The first season of Spring Baking Championship premiered on April 25, 2015. The second season of the series premiered on April 10, 2016, and concluded on May 15, 2016. The third season premiered on March 12, 2017, with Jesse Palmer replacing Deen as host. The fourth season premiered on March 12, 2018, with Ali Khan replacing Palmer as host. The fifth season premiered on March 18, 2019, with Clinton Kelly replacing Khan as host. The series was renewed for a sixth season premiering on March 9, 2020. The seventh season of the show premiered on February 22, 2021, with Khan returning as host and Kardea Brown replacing Pascale at the judges' table. Molly Yeh took over as host for the eighth season, premiering February 28, 2022. Jesse Palmer returned to host for the ninth season premiering March 6, 2023.

==Format==

The series format includes two rounds in each episode. The first round is the "PreHeat" where the contestants must bake something centered around a specific theme. The winner of the first round gets an advantage going into the next round.
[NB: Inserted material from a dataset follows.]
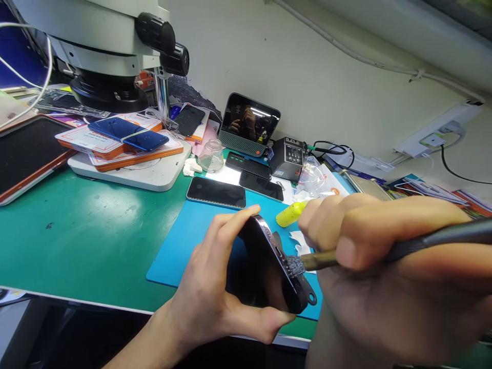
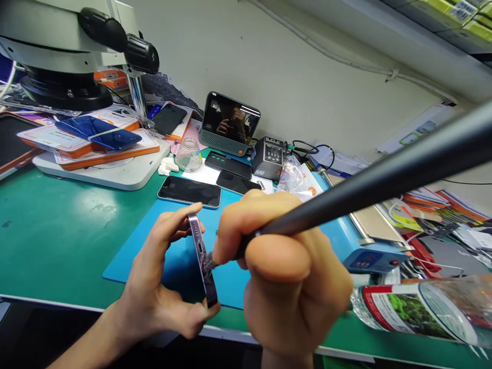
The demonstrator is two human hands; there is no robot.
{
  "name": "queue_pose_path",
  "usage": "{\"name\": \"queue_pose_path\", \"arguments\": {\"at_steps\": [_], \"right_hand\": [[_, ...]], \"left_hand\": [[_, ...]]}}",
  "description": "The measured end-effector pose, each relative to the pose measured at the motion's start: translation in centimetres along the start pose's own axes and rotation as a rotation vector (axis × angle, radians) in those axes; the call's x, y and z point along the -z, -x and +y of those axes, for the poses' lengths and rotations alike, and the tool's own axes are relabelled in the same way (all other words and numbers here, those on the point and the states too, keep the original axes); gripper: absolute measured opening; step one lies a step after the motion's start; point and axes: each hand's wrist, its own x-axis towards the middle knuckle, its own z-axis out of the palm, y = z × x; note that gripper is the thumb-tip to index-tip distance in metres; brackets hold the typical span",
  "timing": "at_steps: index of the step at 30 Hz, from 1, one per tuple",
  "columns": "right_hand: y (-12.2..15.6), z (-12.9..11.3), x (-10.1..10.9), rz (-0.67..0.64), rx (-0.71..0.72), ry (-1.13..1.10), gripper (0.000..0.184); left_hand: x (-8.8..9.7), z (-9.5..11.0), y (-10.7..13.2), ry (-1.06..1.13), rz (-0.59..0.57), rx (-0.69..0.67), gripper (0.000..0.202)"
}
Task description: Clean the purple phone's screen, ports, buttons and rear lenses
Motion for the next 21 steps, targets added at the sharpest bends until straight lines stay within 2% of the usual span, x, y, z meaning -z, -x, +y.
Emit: {"name": "queue_pose_path", "arguments": {"at_steps": [3,7,12,17,21], "right_hand": [[-0.30,-0.36,-0.03,-0.020,-0.018,-0.018,0.058],[-0.34,-0.16,0.24,-0.072,-0.061,-0.019,0.068],[-0.17,0.11,-0.10,0.068,-0.051,0.002,0.066],[-0.47,-0.48,-0.28,-0.031,-0.077,0.009,0.071],[-0.32,-0.29,-0.04,0.012,-0.065,0.000,0.068]], "left_hand": [[0.01,0.04,-0.07,0.002,-0.001,-0.005,0.116],[0.05,0.14,-0.18,-0.015,0.012,-0.034,0.109],[0.01,0.05,-0.06,-0.030,0.022,-0.035,0.106],[-0.02,0.11,-0.10,-0.036,0.023,-0.040,0.102],[-0.02,0.20,-0.19,-0.044,0.037,-0.051,0.099]]}}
The second round is the "Main Heat" where the contestants create a larger confection that often follows along the same vein as the pre-heat theme. Partway through the main heat, a twist is revealed that the bakers must incorporate into their final product. The winner of the "Main Heat" advances to the next episode while the baker with the worst dish is eliminated. The three bakers remaining will compete in the final "Main Heat" challenge.